Of the more than 250 computers purchased in the last year with grant funding, a majority of the machines were distributed incorrectly, costing the Proviso Township High School District roughly $280,000 to correct the problem.
Superintendent Stan Fields said district administrators apparently knew in January that computers bought with federal money were not being used appropriately, but neglected to fix the problem. When he was hired by the district in August, Fields said the issue was highlighted as an immediate concern.
“Some of those computers purchased with grant funds may have found themselves in people’s homes,” Fields said.
A full inventory of the district’s grant-funded computers is being conducted, and according to the accounting thus far, two district employees were assigned a total of 11 computers for their secondary work stations and home use.
Money acquired through the Magnet School Assistance Program in the U.S. Department of Education was put toward 150 laptops for Proviso East and Proviso West. According to a recent accounting for those machines though, all but 10 were located at the Proviso Math and Science Academy.

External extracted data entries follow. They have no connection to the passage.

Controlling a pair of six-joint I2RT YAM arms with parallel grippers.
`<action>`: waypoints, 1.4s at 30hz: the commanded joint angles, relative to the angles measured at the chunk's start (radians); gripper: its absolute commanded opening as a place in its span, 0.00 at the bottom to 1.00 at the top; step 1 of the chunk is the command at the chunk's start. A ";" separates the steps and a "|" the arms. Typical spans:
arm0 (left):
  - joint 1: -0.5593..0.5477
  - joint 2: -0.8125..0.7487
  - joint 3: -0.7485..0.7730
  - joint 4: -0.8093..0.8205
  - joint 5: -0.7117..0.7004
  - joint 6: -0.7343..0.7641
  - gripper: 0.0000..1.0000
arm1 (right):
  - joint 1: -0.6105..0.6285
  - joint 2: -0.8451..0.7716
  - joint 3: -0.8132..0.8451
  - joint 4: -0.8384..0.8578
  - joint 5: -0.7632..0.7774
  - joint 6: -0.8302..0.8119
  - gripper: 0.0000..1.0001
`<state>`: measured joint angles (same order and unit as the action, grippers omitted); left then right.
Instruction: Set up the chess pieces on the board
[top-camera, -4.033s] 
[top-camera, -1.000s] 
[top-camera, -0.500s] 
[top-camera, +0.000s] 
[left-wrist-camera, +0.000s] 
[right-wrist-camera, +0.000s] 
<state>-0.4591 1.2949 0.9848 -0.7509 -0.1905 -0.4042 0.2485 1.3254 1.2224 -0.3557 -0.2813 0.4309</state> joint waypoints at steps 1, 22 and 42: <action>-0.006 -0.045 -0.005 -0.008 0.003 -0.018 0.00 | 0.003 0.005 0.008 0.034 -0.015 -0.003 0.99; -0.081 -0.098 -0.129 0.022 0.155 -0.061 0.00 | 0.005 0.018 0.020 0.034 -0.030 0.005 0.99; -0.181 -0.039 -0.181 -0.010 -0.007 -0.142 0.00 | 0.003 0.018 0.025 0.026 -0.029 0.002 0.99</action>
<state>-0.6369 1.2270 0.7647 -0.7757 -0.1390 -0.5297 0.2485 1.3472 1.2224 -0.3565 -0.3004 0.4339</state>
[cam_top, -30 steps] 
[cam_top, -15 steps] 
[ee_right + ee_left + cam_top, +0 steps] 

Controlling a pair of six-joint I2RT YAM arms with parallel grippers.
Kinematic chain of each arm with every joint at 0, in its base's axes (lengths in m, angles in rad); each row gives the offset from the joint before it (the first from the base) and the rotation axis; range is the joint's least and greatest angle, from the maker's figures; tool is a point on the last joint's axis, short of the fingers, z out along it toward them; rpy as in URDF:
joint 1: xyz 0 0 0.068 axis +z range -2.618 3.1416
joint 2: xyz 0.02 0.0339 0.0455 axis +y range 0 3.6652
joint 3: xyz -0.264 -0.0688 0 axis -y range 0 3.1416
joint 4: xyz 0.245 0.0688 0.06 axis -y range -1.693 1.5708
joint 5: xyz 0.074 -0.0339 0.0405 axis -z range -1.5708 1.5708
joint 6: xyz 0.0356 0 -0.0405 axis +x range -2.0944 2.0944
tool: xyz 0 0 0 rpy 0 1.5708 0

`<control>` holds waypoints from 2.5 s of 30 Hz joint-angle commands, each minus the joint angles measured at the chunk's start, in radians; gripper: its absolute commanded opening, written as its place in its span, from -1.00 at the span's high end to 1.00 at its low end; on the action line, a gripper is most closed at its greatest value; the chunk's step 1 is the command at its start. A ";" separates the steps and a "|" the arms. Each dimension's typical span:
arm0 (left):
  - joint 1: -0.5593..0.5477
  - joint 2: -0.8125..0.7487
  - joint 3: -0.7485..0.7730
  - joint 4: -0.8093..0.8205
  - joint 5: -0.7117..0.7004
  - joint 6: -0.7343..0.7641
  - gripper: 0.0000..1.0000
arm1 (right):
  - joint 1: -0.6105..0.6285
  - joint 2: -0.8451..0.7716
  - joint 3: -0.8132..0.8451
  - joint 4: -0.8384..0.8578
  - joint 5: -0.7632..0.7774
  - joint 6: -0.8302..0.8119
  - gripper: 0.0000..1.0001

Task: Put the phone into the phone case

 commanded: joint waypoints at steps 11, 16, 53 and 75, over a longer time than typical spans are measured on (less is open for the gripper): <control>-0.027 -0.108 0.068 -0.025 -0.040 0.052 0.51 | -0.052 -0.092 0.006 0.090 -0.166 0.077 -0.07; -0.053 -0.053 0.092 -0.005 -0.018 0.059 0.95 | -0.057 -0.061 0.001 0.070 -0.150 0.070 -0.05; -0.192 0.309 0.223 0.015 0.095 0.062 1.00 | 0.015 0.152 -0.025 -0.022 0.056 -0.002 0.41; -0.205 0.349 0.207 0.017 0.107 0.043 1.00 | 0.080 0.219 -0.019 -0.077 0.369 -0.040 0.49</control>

Forty of the new computers are listed as “damaged,” or having a “cracked screen.”
Perkins grant funds used to by 113 Dell computers appeared to be assigned appropriately, Fields said.
In early September the district allocated roughly $280,000 from its contingency fund to buy new computers so that the original machines could be appropriately placed, Fields said.
Margo Umans is the assistant director of the East-West Magnet Program and oversees the use of grant funding for the program. Umans said the district is in the process of reassigning the machines so that students at East and West have the equipment necessary for several lab programs. Both high schools have two computer labs, Umans said, one stocked with Macintosh brands and one with PCs. Students use the computers for graphic art design, science and a host of other applications, Umans said.
Roughly one-third of the computers purchased with grants replaced older machines, she said.
Grant funding typically allows school districts to make purchases without spending the district’s own money. Fields said the district’s poor management fouled up what was essentially free money.
“I think it’s apparent that there wasn’t tight control or management over capital assets,” Fields said. “My guess is this isn’t limited to our hardware.”